MATASEMARANG.COM – Kementerian Kelautan dan Perikanan (KKP) mengungkapkan adanya kerusakan masif yang diduga disebabkan oleh aktivitas penambangan ilegal saat melakukan inspeksi mendadak di Pulau Citlim, Kabupaten Karimun, Kepulauan Riau.
Kerusakan ini berpotensi mengganggu ekosistem pesisir dan merusak keberlanjutan sumber daya kelautan di daerah tersebut.

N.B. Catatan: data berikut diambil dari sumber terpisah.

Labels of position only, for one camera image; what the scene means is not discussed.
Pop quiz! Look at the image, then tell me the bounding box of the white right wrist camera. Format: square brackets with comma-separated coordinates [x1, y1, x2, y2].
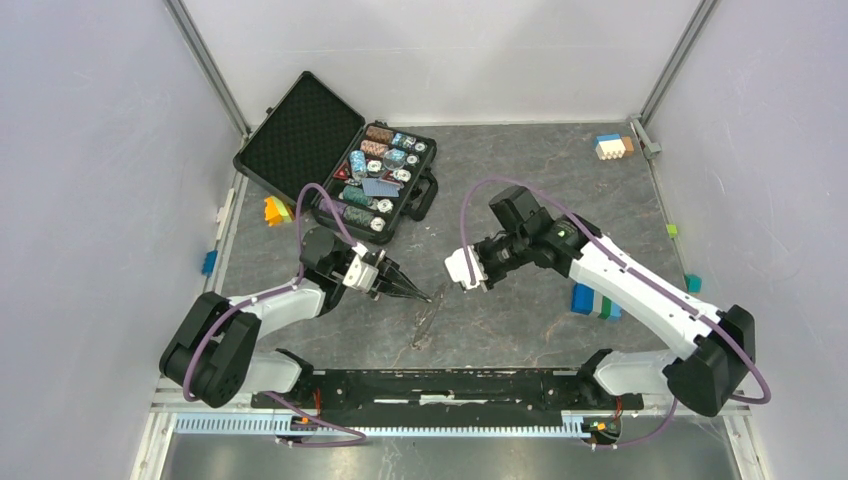
[444, 246, 488, 291]

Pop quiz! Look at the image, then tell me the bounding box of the blue white orange brick stack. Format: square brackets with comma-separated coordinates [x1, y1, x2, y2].
[594, 134, 635, 160]

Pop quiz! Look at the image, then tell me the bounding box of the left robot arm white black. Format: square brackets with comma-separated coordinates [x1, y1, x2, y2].
[159, 227, 431, 408]

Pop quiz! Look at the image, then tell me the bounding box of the white toothed cable duct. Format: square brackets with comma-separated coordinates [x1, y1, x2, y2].
[173, 411, 590, 439]

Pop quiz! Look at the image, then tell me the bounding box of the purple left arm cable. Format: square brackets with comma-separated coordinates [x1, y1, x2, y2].
[182, 182, 366, 403]

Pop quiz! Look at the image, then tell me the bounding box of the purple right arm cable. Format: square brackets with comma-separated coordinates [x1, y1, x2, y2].
[459, 177, 772, 405]

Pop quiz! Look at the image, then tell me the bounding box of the black poker chip case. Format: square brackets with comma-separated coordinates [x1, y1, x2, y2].
[233, 71, 438, 245]

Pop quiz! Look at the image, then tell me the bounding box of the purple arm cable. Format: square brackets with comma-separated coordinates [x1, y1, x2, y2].
[182, 182, 366, 403]
[459, 177, 772, 405]

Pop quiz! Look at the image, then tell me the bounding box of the small blue block left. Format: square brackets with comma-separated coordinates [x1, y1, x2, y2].
[201, 250, 218, 278]

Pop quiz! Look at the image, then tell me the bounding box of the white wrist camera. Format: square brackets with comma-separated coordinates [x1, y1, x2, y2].
[444, 246, 488, 291]
[342, 243, 378, 293]

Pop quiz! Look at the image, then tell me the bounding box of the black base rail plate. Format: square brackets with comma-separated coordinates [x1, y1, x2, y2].
[281, 367, 645, 428]

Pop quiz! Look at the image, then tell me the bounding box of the blue white green brick stack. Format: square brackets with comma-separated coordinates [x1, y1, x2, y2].
[570, 283, 622, 322]

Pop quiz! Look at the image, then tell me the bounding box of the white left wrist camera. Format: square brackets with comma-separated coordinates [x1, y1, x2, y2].
[342, 243, 378, 293]

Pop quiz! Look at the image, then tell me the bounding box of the orange yellow green brick stack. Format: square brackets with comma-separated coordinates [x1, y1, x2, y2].
[264, 196, 295, 227]

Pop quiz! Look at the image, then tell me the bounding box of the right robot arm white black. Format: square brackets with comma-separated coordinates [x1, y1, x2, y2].
[460, 185, 772, 417]

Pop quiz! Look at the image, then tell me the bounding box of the small teal block right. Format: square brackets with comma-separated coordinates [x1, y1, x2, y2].
[684, 273, 702, 294]

Direktur Jenderal Pengelolaan Kelautan KKP, Koswara, menyatakan bahwa selama sidak di Pulau Citlim, tim KKP menemukan satu perusahaan yang masih aktif melakukan penambangan pasir, sementara dua perusahaan lainnya sudah tidak beroperasi karena izin usaha pertambangan (IUP) mereka telah habis.
“KKP juga menemukan kerusakan yang masif pada lokasi penerbitan IUP, yang berpotensi mengganggu ekosistem pesisir Pulau Citlim mengingat penambangan dilakukan di wilayah sempadan pantai,” kata Koswara sebagaimana keterangannya di Jakarta, Kamis 19 Juni 2025.
Dia menyampaikan hasil sidak yang dilakukan tim Direktorat Jenderal Pengelolaan Kelautan KKP di Pulau Citlim, Kecamatan Sugie Besar, Kabupaten Karimun, Kepulauan Riau, akan ditindaklanjuti dengan pengawasan dan penindakan oleh Direktorat Jenderal Pengawasan Sumber Daya Kelautan dan Perikanan (PSDKP) KKP.
Hal itu sebagai langkah penegakan hukum di wilayah pesisir dan pulau-pulau kecil yang rawan terhadap eksploitasi ilegal.
Dia memastikan perlindungan pada ekosistem pulau-pulau kecil dari aktivitas penambangan ilegal yang merusak.
Ia menegaskan pertambangan tidak menjadi kegiatan prioritas di pulau kecil sesuai Undang-Undang Nomor 1 Tahun 2014 tentang Perubahan Atas Undang-Undang Nomor 27 Tahun 2007 tentang Pengelolaan Wilayah Pesisir dan Pulau-Pulau Kecil.